WORK REQUEST: Repeat word for word every line of the data below, from the first through the line containing "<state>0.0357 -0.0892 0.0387", and stop there.
═══ SUPPLIED DATA
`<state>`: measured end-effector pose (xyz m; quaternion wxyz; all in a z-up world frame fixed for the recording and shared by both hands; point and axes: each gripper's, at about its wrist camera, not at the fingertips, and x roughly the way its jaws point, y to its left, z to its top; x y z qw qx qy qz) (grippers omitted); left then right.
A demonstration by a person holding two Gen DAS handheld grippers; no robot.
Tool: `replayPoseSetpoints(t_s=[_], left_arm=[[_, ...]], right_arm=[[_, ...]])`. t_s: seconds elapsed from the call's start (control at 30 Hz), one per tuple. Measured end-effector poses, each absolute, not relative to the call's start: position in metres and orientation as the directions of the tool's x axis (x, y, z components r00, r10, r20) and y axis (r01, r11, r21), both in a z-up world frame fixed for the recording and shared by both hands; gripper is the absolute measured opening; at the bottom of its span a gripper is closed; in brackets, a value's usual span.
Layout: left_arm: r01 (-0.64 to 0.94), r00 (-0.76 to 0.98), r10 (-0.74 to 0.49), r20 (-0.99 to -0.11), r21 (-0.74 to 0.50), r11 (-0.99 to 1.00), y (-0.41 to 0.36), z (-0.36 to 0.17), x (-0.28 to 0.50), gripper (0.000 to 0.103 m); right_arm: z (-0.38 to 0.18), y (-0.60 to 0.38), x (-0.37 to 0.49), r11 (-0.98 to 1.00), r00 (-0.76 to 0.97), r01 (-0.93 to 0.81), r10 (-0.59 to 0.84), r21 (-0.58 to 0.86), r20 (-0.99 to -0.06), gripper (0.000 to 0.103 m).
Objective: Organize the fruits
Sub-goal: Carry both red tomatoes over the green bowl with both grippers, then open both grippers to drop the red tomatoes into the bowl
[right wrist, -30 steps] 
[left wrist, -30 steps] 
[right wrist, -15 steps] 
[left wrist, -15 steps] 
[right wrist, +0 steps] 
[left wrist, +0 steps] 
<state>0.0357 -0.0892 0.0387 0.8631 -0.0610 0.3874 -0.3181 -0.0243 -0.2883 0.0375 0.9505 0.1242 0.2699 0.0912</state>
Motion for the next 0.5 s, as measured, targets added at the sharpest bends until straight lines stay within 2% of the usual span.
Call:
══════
RESULT OF THE TASK:
`<state>`: measured end-effector pose (xyz m; quaternion wxyz; all in a z-up world frame fixed for the recording and shared by both hands; point and axes: each gripper's, at about its wrist camera, not at the fingertips, and x roughly the way its jaws point, y to its left, z to its top; x y z qw qx qy qz) (grippers omitted); left then right.
A demonstration by a person holding two Gen DAS handheld grippers; no robot.
Tool: `replayPoseSetpoints(t_s=[_], left_arm=[[_, ...]], right_arm=[[_, ...]])`. t_s: seconds elapsed from the call's start (control at 30 Hz), one per tuple. Measured end-effector poses, each absolute, not relative to the call's start: position in metres and orientation as the directions of the tool's x axis (x, y, z components r00, r10, r20) and y axis (r01, r11, r21), both in a z-up world frame fixed for the recording and shared by both hands; gripper is the absolute measured opening; at the bottom of its span a gripper is closed; in brackets, a value's usual span.
Layout: left_arm: r01 (-0.64 to 0.94), r00 (-0.76 to 0.98), r10 (-0.74 to 0.49), r20 (-0.99 to -0.11), r21 (-0.74 to 0.50), r11 (-0.99 to 1.00), y (-0.41 to 0.36), z (-0.36 to 0.17), x (-0.28 to 0.50), gripper (0.000 to 0.103 m); right_arm: z (-0.38 to 0.18), y (-0.60 to 0.38), x (-0.37 to 0.49), r11 (-0.98 to 1.00), r00 (-0.76 to 0.97), r01 (-0.93 to 0.81), r10 (-0.59 to 0.84), r21 (-0.58 to 0.86), r20 (-0.99 to -0.06), gripper (0.000 to 0.103 m).
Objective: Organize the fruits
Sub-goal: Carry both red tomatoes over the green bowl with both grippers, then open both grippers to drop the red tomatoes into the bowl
[right wrist, -30 steps] 
[left wrist, -30 steps] 
[right wrist, -15 steps] 
[left wrist, -15 steps] 
[right wrist, +0 steps] 
[left wrist, +0 steps] 
<state>0.0357 -0.0892 0.0387 0.8631 -0.0610 0.3874 -0.3181 -0.0243 -0.2883 0.0375 0.9505 0.1242 0.2699 0.0912</state>

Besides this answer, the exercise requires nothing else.